Alert Fatigue Causes
- Excessive false positives: If a security system flags a high number of false-positive alerts, the security team may be overwhelmed and frustrated by the notifications.
- Low-priority alerts: Some security warnings have low levels of severity. As such, concentrating on them may divert attention and resources from more catastrophic threats.
- Lack of resources: Security experts can become overwhelmed if they are a few and expected to handle excessive alerts.
- Limited customization: Poor customization of cybersecurity alerts can lead to irrelevant or non-threatening alerts, causing fatigue.
- Poorly defined management processes: Poorly defined incident response procedures and processes can be problematic and even cause fatigue.
Risks of Alert Fatigue
- Failed or delayed response: Excessive security alerts deter or slow down speedy response to security threats. As a result, hackers get adequate time to exploit weaknesses and launch their attacks.
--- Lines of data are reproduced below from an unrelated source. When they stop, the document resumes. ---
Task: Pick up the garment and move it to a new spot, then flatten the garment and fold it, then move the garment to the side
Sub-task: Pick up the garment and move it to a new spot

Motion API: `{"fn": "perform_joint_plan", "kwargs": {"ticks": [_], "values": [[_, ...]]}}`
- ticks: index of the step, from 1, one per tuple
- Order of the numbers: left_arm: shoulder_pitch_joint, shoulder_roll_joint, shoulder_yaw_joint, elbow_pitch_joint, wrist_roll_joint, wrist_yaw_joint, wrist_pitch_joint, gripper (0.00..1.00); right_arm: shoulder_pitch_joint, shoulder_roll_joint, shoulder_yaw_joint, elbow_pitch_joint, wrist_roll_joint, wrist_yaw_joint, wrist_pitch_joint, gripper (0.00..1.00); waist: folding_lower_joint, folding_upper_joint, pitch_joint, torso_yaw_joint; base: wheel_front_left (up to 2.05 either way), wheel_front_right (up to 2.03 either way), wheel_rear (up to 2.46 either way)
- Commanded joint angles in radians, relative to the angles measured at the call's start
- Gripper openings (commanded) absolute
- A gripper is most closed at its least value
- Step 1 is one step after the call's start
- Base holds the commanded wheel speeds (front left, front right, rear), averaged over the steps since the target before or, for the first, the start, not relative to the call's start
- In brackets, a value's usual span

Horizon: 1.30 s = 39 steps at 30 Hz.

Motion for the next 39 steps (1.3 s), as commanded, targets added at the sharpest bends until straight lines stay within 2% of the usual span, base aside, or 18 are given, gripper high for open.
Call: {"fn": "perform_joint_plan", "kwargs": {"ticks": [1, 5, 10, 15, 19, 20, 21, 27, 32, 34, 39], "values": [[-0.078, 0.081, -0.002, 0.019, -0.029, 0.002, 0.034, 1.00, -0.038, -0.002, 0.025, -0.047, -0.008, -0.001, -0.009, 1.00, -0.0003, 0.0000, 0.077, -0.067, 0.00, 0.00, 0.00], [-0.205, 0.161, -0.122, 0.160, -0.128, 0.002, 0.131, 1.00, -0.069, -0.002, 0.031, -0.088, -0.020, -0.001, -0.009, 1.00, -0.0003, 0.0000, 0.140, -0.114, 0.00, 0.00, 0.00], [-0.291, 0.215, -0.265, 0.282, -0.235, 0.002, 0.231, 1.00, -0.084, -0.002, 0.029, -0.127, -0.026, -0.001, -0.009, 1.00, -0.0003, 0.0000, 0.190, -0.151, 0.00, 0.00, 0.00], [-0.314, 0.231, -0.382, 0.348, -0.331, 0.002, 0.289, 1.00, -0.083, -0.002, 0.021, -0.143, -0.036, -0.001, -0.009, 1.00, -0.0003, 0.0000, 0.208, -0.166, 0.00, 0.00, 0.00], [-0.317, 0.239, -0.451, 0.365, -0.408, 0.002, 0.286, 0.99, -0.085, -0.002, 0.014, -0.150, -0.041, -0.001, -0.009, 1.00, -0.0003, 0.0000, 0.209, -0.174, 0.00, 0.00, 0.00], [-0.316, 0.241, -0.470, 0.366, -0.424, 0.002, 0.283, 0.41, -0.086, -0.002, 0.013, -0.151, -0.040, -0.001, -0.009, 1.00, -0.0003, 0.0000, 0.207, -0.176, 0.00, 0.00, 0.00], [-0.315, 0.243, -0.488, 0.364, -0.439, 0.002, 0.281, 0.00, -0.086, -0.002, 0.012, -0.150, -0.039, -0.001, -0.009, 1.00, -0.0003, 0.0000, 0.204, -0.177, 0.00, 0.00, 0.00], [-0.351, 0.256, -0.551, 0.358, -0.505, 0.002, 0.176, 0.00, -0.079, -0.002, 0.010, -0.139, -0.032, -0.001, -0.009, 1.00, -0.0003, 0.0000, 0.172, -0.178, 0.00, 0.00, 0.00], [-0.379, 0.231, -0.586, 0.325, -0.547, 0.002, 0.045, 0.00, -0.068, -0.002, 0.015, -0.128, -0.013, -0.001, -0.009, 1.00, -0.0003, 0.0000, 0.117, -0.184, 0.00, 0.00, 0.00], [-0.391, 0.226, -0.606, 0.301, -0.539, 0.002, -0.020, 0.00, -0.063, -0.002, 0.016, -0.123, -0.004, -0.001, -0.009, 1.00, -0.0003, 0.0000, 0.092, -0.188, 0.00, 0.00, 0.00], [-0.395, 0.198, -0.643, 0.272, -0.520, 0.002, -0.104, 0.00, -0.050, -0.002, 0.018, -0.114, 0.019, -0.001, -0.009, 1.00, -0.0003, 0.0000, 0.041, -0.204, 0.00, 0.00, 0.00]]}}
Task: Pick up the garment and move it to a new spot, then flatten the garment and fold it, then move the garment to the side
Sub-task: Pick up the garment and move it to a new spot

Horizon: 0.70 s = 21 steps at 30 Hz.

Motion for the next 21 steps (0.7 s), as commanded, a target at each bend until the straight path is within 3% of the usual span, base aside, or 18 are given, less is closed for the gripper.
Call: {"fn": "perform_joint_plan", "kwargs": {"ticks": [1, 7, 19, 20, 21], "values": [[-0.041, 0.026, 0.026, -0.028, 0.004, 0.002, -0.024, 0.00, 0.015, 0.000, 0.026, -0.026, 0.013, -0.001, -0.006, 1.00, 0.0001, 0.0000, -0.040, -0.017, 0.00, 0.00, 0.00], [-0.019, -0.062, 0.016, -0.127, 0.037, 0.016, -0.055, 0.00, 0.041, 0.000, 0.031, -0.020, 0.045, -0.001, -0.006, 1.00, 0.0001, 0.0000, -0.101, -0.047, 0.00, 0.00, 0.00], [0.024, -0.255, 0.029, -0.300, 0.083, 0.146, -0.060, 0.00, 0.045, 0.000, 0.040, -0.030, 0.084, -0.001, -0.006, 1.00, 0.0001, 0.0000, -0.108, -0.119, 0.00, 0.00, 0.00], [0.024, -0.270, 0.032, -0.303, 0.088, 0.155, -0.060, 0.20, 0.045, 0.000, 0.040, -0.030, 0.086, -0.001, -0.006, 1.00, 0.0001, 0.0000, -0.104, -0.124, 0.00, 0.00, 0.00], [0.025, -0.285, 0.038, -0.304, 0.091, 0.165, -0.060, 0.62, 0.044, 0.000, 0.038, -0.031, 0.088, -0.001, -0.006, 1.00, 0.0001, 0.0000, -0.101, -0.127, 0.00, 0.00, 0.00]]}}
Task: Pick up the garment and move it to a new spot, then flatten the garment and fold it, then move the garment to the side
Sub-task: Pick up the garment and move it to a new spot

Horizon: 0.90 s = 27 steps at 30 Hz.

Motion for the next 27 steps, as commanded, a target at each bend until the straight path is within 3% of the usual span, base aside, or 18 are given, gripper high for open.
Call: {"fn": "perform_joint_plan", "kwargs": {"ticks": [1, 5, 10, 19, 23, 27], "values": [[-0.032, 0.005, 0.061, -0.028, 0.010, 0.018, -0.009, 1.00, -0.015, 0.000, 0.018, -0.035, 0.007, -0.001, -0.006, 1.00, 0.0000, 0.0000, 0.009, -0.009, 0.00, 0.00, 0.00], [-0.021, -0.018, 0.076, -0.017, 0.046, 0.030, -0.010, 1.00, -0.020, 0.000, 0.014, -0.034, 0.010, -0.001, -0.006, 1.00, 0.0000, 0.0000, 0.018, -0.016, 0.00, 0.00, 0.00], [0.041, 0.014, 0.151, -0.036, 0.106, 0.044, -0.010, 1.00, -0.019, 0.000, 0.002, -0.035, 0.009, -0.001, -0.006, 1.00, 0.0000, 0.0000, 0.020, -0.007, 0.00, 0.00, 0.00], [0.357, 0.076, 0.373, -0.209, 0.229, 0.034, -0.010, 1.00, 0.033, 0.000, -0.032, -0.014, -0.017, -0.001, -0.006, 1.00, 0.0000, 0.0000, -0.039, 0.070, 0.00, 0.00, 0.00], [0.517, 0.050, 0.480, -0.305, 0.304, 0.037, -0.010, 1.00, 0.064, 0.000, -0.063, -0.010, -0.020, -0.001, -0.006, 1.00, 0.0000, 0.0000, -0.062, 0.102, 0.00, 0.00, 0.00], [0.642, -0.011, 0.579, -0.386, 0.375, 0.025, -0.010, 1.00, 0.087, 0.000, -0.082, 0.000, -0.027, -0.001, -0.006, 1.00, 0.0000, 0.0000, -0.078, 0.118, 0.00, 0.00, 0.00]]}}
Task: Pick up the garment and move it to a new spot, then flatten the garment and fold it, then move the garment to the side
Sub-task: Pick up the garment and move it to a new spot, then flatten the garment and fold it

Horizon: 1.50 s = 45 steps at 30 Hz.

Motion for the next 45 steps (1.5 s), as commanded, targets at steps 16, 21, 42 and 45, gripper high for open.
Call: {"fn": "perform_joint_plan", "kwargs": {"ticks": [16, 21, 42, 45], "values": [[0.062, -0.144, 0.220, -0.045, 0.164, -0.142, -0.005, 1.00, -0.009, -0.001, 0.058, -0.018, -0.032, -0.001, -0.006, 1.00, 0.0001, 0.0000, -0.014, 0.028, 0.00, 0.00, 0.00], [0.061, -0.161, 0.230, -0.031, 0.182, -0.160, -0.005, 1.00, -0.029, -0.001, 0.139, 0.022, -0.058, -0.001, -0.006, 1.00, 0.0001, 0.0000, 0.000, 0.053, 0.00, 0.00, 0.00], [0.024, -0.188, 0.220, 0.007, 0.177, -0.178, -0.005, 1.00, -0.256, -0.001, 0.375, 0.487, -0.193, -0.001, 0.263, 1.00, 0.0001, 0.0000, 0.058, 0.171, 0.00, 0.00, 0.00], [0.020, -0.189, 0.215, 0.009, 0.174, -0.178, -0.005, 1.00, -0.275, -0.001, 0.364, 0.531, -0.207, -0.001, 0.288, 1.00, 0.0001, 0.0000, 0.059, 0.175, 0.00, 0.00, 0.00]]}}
- Increased dwell time: Dwell time is the period an intruder stays undetected by the system. Alert fatigue increases this duration, allowing the attackers to do more harm.
- Decreased situational awareness: Tiredness can lower situational awareness, making the security team struggle to make accurate decisions.
- Increased costs: If a cybersecurity system fails to prioritize genuine threats, it may allocate more resources to manage the overwhelming alerts. This increases the cost for the organization.
- Reputation damage: A security breach can damage an organizational reputation, causing customer and revenue loss.
How to Avoid Alert Fatigue
- Set smart thresholds: Establishing an intelligent threshold for alerts helps determine whether an alert demands an immediate response or can wait until later. The key to smart thresholds is balancing the risk of missed threats against alert fatigue.
- Set actionable alerts: Vague alerts tend to consume more time and resources than actionable alerts, which are more specific and direct. An already overwhelmed security team could become less productive when dealing with vague alerts.
- Consolidate alerts: Consolidating redundant alerts will help reduce the number of low-priority alerts and improve the effectiveness and time taken to deal with alerts. Such notifications are a major cause of alert fatigue.
- Optimize schedules: Organizations may experience excessive alerts, even with tired systems and intelligent thresholds. So, it is important to balance on-call schedules and distribute workload evenly.
- Centralize information: Consolidating alerts and information can reduce the fatigue of sorting those notifications and accompanying information.
- Prioritize continuous improvement: There isn’t a one-time or one-fix to alert fatigue and its risks. So, it is important to review processes, systems and alerts regularly.